The Tokyo stock market might be riding two-decade highs, but a growing number of Japanese are choosing to stash their cash in the humble home safe. Japan has some of the world’s biggest savers, learning from an early age to put aside some of their hard-earned wages for a likely long retirement.


However, cautious households who already put away more than half their nest-egg in cold hard yen, are increasingly bringing the cash home.


Part of the reason is a long-standing savings culture. But the Bank of Japan’s move to usher in negative interest rates last year and changes to the tax code have propelled demand for alternatives to keeping money in the bank. And that has seen home safes that cost from as much as 20,000 yen fly off store shelves, with sales surging by a fifth last year.


A recent Bank of Japan study that found investors socked away no less than half of their combined 1.8 trillion yen savings in cash, while 10 per cent was put into stocks and 19 per cent in other retirement and life insurance policies.


By contrast, Americans hold just 13 per cent of their savings in cash and just over a third in equities, while Europeans fall somewhere in between. This despite the fact that Tokyo’s benchmark Nikkei 225 index has been rising since its financial crisis trough in 2009 and is now sitting at its highest levels for 21 years.


“Investing is seen by many Japanese as a whole other world,” said Kaneko Ito, a personal finance consultant at Japan’s All About advisory site.


Cash is king in Japan and credit cards are much less popular than in other countries. It’s common for people to carry around large amounts of yen to pay for day-to-day things.

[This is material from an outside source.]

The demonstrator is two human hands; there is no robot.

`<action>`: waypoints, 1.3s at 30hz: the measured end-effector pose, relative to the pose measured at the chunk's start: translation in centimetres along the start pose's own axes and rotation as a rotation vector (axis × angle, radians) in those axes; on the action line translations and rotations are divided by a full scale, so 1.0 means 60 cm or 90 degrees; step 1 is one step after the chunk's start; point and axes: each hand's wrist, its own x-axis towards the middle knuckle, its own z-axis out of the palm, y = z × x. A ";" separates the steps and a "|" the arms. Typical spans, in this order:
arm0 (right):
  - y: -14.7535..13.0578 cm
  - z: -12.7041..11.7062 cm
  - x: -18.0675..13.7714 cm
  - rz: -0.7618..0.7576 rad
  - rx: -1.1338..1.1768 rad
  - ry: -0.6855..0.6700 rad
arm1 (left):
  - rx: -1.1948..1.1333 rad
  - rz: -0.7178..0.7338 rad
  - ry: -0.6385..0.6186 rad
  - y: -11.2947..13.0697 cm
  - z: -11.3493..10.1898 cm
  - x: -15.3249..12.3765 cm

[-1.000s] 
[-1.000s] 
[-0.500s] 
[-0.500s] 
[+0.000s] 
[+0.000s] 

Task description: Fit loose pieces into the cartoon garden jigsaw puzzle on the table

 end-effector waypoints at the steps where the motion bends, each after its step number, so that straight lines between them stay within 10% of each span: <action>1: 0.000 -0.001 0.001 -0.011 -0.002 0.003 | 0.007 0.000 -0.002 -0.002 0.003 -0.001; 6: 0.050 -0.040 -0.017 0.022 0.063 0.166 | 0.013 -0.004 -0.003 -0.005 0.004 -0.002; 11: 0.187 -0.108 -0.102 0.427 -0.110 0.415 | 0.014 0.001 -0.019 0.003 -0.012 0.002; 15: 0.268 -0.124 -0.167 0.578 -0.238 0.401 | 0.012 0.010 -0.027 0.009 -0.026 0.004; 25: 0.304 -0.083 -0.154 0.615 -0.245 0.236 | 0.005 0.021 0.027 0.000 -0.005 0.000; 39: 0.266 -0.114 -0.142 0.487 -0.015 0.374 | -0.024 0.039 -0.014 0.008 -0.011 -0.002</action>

The country’s low crime rate is one reason people feel safe-keeping cash in their house.


Like in some other Asian nations, Japanese people are told from an early age that they must save for the future with parents reminding adult children to “put some aside” and not to borrow too much.


Some lessons were also learned from Japan’s phenomenal post-war economic boom that ended with the collapse of a stock and real estate market bubble in the early nineties.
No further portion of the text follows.